:: Exercise aim ::
Where a line holds the word "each", copy that line from the data below.

------------------------------------------------------------------------

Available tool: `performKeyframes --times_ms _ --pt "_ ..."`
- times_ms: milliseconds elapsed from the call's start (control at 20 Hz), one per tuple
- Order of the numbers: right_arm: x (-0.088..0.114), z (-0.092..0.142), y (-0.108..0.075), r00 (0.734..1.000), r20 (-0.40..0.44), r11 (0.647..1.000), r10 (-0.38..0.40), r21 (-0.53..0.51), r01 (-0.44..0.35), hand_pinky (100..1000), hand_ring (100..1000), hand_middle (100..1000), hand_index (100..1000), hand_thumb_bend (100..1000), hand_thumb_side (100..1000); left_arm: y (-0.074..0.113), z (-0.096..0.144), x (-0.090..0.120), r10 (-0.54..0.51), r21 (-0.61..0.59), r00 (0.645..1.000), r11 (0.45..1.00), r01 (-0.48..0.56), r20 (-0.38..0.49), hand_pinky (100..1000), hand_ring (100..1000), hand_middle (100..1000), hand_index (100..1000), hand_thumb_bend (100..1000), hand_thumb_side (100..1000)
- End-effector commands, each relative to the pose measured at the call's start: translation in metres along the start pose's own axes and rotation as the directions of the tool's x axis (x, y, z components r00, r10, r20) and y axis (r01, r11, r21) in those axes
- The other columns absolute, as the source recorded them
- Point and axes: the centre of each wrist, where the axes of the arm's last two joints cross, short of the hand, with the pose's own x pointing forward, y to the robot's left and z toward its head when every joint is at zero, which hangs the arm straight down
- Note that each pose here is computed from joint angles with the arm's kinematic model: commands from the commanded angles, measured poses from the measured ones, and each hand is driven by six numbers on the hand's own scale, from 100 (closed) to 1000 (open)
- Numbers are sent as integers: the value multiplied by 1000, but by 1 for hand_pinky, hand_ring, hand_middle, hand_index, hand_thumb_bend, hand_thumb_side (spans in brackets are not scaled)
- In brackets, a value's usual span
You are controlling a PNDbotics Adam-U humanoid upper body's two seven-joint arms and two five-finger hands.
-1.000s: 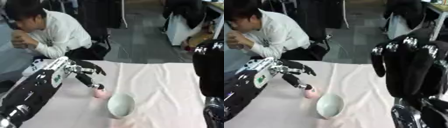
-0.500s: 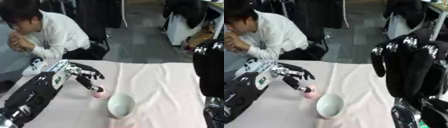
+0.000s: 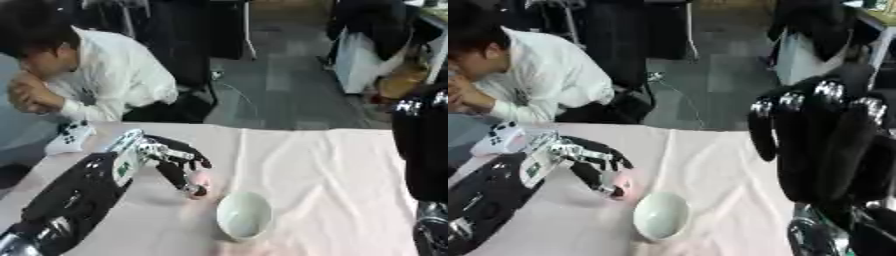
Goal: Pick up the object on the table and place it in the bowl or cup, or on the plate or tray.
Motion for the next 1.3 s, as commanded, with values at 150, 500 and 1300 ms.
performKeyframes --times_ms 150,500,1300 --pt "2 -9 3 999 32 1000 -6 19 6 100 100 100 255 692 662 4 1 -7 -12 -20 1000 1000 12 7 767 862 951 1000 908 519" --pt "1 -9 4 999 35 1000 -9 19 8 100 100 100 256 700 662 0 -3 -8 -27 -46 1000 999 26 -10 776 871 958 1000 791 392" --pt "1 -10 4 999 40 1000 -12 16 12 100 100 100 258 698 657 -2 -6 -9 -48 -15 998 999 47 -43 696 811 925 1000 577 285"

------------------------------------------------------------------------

:: Expected output ::
- End-effector commands, each relative to the pose measured at the call's start: translation in metres along the start pose's own axes and rotation as the directions of the tool's x axis (x, y, z components r00, r10, r20) and y axis (r01, r11, r21) in those axes
- Point and axes: the centre of each wrist, where the axes of the arm's last two joints cross, short of the hand, with the pose's own x pointing forward, y to the robot's left and z toward its head when every joint is at zero, which hangs the arm straight down
- Note that each pose here is computed from joint angles with the arm's kinematic model: commands from the commanded angles, measured poses from the measured ones, and each hand is driven by six numbers on the hand's own scale, from 100 (closed) to 1000 (open)

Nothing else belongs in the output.